Shimada has written a whole stack of Kiyoshi Mitarai books, but sadly only Zodiac and Murder in the Crooked House (1982) have been translated into English. I'm hoping his English publisher, Pushkin Vertigo, continues shepherding these into translation and print.

A Corpse in the Koryo (2006) by James Church

This both depressing and reassuring novel is set in North Korea, its protagonist one Inspector O. The inspector is a square peg in a land of round holes who has managed to wedge himself into place. Only partially because of his abilities, largely because of the heroic reputation of his grandfather from the old days of fighting the Japanese and during the revolution. Against his active efforts, O becomes involved in a contest between criminally-minded factions within North Korea. When a foreigner is found dead in Pyongyang's showplace hotel, the Koryo, it's clear Inspector O's own life might be at stake. He's never sure whether he's a pawn, a catspaw, or just a fool.

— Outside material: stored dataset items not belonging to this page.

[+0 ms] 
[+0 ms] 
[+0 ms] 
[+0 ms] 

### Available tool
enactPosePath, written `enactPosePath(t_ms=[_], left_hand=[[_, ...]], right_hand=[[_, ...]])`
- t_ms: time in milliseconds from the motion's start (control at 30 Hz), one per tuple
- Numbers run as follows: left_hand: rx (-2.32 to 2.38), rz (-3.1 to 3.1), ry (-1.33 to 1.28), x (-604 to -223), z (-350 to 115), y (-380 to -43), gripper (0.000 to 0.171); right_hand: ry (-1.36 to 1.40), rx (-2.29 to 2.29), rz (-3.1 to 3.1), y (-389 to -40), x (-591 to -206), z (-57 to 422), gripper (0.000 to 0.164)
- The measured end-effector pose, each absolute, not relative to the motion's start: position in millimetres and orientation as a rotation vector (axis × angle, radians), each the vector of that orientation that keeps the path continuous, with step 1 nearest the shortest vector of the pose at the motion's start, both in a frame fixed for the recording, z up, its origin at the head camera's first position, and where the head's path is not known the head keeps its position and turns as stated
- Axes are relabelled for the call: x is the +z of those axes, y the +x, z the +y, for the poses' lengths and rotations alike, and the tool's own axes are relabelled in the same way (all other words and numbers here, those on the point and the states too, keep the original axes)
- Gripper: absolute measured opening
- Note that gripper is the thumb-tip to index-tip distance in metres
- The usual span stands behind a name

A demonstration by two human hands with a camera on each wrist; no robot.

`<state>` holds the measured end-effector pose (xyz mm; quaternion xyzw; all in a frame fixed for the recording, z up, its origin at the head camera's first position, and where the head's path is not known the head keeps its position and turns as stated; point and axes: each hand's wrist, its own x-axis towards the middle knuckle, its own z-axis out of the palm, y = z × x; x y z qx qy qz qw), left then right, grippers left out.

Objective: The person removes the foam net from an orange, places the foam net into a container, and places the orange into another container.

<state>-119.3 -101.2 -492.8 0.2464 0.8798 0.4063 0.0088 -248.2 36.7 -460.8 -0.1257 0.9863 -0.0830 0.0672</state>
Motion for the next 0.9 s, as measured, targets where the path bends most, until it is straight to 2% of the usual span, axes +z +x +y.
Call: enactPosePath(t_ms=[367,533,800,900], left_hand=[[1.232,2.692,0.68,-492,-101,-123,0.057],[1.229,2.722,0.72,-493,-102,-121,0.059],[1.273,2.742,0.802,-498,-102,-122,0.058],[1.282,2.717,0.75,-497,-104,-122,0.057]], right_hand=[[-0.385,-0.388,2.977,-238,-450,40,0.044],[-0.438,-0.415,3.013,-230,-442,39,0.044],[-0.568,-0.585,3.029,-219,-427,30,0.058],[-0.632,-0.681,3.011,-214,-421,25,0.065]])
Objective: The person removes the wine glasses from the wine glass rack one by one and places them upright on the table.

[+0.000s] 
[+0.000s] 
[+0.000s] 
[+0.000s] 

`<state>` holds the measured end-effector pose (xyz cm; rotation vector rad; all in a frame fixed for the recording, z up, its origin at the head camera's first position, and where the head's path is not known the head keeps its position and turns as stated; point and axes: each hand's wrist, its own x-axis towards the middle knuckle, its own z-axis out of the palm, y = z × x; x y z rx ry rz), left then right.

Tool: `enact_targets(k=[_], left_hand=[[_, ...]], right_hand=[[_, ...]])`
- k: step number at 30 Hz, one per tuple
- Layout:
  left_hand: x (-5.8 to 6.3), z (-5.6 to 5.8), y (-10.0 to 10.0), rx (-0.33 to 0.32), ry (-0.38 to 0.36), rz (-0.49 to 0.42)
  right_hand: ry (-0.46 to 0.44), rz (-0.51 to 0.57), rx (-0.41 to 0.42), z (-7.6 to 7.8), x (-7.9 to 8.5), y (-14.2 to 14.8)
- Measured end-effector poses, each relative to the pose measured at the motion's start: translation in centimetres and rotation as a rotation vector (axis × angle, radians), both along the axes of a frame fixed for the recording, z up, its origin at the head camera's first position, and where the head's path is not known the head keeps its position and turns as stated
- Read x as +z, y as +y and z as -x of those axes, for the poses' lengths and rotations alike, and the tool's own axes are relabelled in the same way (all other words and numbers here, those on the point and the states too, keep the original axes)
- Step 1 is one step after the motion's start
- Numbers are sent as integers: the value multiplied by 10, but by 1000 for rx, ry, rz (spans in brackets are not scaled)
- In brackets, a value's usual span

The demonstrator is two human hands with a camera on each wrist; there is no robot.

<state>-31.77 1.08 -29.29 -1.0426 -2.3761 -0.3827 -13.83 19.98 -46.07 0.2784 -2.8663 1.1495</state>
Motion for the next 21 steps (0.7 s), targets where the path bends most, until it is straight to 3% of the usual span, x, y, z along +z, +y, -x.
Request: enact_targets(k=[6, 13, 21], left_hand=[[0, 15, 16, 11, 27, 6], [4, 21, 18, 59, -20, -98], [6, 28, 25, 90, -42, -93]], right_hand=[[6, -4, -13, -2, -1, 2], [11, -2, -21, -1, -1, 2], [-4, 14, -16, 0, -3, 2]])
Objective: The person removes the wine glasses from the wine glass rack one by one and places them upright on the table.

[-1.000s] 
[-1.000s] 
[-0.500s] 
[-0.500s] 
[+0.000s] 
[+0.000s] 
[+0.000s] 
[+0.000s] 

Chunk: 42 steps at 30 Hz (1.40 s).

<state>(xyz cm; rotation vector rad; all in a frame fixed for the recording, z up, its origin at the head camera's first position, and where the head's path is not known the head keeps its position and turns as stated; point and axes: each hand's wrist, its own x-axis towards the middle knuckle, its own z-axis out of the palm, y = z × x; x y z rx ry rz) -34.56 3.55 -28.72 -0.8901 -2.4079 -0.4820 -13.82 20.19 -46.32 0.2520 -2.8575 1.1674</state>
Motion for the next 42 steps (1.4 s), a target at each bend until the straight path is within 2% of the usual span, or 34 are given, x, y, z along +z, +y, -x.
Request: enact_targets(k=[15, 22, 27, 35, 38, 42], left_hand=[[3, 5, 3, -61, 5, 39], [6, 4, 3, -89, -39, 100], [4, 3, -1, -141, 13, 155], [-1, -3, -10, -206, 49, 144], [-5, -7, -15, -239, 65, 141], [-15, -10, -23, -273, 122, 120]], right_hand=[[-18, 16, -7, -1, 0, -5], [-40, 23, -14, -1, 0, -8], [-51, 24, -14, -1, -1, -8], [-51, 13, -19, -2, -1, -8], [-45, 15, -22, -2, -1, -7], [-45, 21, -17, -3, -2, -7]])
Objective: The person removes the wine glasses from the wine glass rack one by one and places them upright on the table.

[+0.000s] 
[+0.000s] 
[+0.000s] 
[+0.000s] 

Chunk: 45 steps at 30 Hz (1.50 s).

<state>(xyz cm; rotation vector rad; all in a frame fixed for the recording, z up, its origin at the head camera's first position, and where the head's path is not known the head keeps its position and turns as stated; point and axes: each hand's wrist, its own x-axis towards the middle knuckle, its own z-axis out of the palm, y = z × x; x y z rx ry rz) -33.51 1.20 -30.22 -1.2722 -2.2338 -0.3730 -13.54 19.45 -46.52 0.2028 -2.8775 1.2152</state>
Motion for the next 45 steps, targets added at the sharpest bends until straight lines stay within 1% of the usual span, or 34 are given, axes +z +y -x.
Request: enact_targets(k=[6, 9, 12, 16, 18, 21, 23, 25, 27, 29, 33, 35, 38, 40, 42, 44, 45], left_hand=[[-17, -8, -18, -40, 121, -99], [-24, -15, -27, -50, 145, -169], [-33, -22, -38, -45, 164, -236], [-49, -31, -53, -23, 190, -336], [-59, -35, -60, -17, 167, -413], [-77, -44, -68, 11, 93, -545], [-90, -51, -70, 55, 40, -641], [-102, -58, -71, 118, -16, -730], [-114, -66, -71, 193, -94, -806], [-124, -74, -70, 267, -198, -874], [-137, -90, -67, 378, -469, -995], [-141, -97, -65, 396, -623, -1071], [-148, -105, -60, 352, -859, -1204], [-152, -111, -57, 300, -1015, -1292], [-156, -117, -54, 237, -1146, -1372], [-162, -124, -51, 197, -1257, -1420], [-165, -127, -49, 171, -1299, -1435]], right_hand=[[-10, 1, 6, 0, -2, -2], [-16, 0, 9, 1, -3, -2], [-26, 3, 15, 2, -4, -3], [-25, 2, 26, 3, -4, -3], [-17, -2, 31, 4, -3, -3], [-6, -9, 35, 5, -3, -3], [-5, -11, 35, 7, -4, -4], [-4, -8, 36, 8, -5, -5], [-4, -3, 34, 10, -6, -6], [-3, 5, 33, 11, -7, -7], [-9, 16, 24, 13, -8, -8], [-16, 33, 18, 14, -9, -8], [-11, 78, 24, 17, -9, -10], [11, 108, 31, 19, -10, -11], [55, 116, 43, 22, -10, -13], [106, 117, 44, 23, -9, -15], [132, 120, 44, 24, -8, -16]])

Some reviewers on Amazon disliked the plot's lack of clarity and Inspector O's lack of control over events. I liked these two aspects very much. James Church is the pseudonym of an American intelligence officer with years of Far Eastern experience. In his telling, something that such limited reports that escape the Hermit Kingdom, North Korea is a stifling, completely bureaucratized state where the ruling powers act with brutal impudence.

I called the novel depressing because the picture it paints of North Korea and the lives of its 25 million benighted citizens. I also called it reassuring, too. Despite the threats and temptations faced by Inspector O, he never gives up his humanity. As suffocating, as all-encompassing, North Korea's government is, life still exists in the country, even if only in the cracks.

I can see these books joining the ranks of William Marshall's Yellowthread Street and Colin Cotterill's Doctor Siri mysteries as my favorite crime series. It's sort of funny that all three feature Asian characters and settings (North Korea, Hong Kong, and Laos) and are written by English-speaking white guys. I wonder, also, what's the nature of genre writing in North Korea and Laos? Is it like the old Soviet Union where only socialist realist writing, thick with class consciousness and unending lecturing, is allowed? Whatever. A Corpse in the Koryo is a good book and I'm looking forward to the rest of the series.